:: TO DO ::
Please return all the records exactly, with nothing left out.

:: DATASET CONTENT ::

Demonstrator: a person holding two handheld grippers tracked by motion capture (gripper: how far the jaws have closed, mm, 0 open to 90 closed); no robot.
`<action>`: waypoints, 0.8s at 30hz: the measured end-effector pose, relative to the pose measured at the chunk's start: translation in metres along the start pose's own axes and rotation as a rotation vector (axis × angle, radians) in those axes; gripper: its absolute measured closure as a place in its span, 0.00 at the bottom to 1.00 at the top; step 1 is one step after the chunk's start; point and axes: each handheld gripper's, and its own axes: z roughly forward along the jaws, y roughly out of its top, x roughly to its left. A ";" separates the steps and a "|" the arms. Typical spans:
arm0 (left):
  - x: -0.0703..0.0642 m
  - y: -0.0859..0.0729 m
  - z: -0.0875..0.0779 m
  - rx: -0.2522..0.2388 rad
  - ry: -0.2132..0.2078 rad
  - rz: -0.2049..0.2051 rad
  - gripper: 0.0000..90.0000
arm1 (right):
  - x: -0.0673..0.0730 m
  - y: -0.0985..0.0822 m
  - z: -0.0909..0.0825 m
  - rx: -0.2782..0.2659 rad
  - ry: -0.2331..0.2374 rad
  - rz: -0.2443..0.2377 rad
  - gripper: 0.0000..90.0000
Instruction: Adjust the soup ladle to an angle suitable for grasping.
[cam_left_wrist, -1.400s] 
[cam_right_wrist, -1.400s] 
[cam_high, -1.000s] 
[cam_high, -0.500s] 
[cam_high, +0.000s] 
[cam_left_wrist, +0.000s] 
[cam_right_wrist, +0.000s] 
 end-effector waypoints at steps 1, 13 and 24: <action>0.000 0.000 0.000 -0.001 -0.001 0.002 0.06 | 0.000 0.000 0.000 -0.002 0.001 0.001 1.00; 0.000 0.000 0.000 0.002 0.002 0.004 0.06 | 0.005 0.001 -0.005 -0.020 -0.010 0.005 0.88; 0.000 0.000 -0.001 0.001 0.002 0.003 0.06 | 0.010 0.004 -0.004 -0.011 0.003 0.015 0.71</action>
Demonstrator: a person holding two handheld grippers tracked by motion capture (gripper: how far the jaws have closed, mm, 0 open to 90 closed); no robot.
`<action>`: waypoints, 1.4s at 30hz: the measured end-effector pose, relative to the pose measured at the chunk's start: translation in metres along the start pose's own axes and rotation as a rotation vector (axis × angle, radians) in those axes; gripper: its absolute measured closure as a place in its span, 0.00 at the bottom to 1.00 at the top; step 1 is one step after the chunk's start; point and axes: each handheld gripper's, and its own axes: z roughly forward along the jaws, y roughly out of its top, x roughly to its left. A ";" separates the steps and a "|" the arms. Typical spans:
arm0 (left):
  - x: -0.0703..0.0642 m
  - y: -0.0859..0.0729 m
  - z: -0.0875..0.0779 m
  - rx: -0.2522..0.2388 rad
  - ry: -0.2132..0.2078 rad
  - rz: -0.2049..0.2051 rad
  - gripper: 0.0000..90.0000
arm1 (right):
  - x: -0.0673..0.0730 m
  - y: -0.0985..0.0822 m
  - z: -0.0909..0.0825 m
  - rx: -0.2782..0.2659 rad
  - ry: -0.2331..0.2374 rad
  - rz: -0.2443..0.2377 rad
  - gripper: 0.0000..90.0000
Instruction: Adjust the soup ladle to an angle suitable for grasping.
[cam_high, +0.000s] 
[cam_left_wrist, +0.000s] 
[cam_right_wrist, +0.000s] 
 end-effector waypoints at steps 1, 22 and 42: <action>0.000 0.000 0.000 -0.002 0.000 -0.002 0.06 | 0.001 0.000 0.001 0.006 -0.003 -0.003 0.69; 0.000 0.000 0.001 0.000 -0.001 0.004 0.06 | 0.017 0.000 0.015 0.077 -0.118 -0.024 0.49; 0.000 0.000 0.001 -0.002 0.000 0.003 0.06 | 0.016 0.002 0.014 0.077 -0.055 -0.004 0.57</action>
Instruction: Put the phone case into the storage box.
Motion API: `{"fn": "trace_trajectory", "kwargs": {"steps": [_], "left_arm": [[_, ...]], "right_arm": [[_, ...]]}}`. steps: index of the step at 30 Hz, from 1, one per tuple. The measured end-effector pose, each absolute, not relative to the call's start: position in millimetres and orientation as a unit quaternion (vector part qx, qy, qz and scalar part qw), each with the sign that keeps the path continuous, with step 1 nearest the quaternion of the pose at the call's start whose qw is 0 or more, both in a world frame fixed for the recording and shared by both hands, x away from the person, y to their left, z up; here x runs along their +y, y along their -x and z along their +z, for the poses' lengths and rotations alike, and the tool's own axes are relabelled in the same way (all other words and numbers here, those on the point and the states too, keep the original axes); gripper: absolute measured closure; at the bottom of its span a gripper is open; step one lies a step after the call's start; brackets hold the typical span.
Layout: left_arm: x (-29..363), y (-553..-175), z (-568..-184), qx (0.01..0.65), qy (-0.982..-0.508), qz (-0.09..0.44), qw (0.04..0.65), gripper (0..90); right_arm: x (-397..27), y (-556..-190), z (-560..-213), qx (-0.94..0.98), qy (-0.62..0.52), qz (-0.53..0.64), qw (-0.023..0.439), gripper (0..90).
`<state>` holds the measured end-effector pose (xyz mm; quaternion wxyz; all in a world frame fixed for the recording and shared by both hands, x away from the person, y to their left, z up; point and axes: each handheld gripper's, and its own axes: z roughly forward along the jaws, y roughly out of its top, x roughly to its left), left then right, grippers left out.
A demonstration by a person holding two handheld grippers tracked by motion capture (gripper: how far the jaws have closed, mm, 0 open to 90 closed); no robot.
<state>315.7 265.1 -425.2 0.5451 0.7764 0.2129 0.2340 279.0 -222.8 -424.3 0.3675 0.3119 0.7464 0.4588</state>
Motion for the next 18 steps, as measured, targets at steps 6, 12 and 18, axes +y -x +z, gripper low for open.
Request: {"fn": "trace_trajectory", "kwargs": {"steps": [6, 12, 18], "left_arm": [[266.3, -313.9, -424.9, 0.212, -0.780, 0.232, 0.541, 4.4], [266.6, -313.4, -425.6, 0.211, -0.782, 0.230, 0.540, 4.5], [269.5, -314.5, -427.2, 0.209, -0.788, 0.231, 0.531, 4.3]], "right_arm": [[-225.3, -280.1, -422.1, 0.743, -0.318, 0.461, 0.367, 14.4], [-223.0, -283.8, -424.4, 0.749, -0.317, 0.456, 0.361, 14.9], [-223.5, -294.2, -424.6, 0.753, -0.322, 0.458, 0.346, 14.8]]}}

:: EXERCISE OUTPUT ::
Demonstrator: a person holding two handheld grippers tracked by motion capture (gripper: how far the jaws have closed, mm, 0 open to 90 closed); no robot.
`<action>`: waypoints, 0.8s at 30hz: the measured end-effector pose, relative to the pose measured at the chunk's start: translation in metres along the start pose's own axes and rotation as a rotation vector (axis × angle, radians) in those axes; gripper: its absolute measured closure as a place in its span, 0.00 at the bottom to 1.00 at the top; step 1 is one step after the chunk's start; point and axes: each handheld gripper's, and its own axes: z roughly forward along the jaws, y roughly out of its top, x roughly to its left. A ";" separates the steps and a "|" the arms. Typical spans:
arm0 (left):
  - x: -0.0703..0.0642 m
  - y: -0.0859..0.0729 m
  - z: -0.0875..0.0779 m
  - rx: -0.2522..0.2388 rad
  - ry: -0.2132..0.2078 rad
  - rz: -0.2049..0.2051 rad
  - gripper: 0.0000..90.0000
arm1 (right):
  - x: -0.0673..0.0730 m
  - y: -0.0985..0.0822 m
  - z: -0.0909..0.0825 m
  - rx: -0.2782..0.2659 rad
  - ry: -0.2331..0.2374 rad
  - rz: -0.2443..0.2377 rad
  - gripper: 0.0000..90.0000
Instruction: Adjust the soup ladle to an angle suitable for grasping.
[cam_left_wrist, -1.400s] 
[cam_right_wrist, -1.400s] 
[cam_high, -1.000s] 
[cam_high, -0.500s] 
[cam_high, +0.000s] 
[cam_left_wrist, +0.000s] 
[cam_right_wrist, +0.000s] 
 end-effector waypoints at steps 1, 13 and 24: <action>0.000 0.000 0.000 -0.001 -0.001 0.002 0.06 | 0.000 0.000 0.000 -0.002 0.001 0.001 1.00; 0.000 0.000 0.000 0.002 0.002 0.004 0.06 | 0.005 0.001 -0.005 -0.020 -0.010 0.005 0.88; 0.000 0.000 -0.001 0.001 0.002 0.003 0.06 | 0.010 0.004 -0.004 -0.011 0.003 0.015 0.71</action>
Demonstrator: a person holding two handheld grippers tracked by motion capture (gripper: how far the jaws have closed, mm, 0 open to 90 closed); no robot.
`<action>`: waypoints, 1.4s at 30hz: the measured end-effector pose, relative to the pose measured at the chunk's start: translation in metres along the start pose's own axes and rotation as a rotation vector (axis × angle, radians) in those axes; gripper: its absolute measured closure as a place in its span, 0.00 at the bottom to 1.00 at the top; step 1 is one step after the chunk's start; point and axes: each handheld gripper's, and its own axes: z roughly forward along the jaws, y roughly out of its top, x roughly to its left. A ";" separates the steps and a "|" the arms. Typical spans:
arm0 (left):
  - x: -0.0703..0.0642 m
  - y: -0.0859..0.0729 m
  - z: -0.0875..0.0779 m
  - rx: -0.2522..0.2388 rad
  - ry: -0.2132..0.2078 rad
  - rz: -0.2049..0.2051 rad
  - gripper: 0.0000..90.0000
arm1 (right):
  - x: -0.0673..0.0730 m
  - y: -0.0985..0.0822 m
  - z: -0.0909..0.0825 m
  - rx: -0.2782..0.2659 rad
  - ry: -0.2331..0.2374 rad
  - rz: -0.2443..0.2377 rad
  - gripper: 0.0000..90.0000
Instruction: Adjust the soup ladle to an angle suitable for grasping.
[cam_high, +0.000s] 
[cam_left_wrist, +0.000s] 
[cam_right_wrist, +0.000s] 
 end-effector waypoints at steps 1, 22 and 42: <action>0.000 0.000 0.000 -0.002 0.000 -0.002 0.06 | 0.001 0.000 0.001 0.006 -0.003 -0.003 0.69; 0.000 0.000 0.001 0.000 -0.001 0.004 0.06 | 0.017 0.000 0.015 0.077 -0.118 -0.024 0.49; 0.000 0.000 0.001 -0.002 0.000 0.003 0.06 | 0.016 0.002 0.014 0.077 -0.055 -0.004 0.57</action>
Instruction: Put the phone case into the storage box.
Motion API: `{"fn": "trace_trajectory", "kwargs": {"steps": [_], "left_arm": [[_, ...]], "right_arm": [[_, ...]]}}`. steps: index of the step at 30 Hz, from 1, one per tuple. The measured end-effector pose, each absolute, not relative to the call's start: position in millimetres and orientation as a unit quaternion (vector part qx, qy, qz and scalar part qw), each with the sign that keeps the path continuous, with step 1 nearest the quaternion of the pose at the call's start whose qw is 0 or more, both in a world frame fixed for the recording and shared by both hands, x away from the person, y to their left, z up; here x runs along their +y, y along their -x and z along their +z, for the poses' lengths and rotations alike, and the tool's own axes are relabelled in the same way (all other words and numbers here, those on the point and the states too, keep the original axes); gripper: absolute measured closure; at the bottom of its span a gripper is open; step one lies a step after the call's start; brackets hold the typical span.
Layout: left_arm: x (-29..363), y (-553..-175), z (-568..-184), qx (0.01..0.65), qy (-0.982..-0.508), qz (-0.09..0.44), qw (0.04..0.65), gripper (0..90); right_arm: x (-397..27), y (-556..-190), z (-560..-213), qx (-0.94..0.98), qy (-0.62..0.52), qz (-0.53..0.64), qw (-0.023..0.439), gripper (0..90).
`<state>` holds the measured end-effector pose (xyz mm; quaternion wxyz; all in a world frame fixed for the recording and shared by both hands, x away from the person, y to their left, z up; point and axes: each handheld gripper's, and its own axes: z roughly forward along the jaws, y roughly out of its top, x roughly to its left), left then right, grippers left out.
A demonstration by a person holding two handheld grippers tracked by motion capture (gripper: how far the jaws have closed, mm, 0 open to 90 closed); no robot.
<state>315.7 265.1 -425.2 0.5451 0.7764 0.2129 0.2340 279.0 -222.8 -424.3 0.3675 0.3119 0.7464 0.4588</state>
Motion for the next 18 steps, as measured, targets at steps 6, 12 and 18, axes +y -x +z, gripper low for open.
Request: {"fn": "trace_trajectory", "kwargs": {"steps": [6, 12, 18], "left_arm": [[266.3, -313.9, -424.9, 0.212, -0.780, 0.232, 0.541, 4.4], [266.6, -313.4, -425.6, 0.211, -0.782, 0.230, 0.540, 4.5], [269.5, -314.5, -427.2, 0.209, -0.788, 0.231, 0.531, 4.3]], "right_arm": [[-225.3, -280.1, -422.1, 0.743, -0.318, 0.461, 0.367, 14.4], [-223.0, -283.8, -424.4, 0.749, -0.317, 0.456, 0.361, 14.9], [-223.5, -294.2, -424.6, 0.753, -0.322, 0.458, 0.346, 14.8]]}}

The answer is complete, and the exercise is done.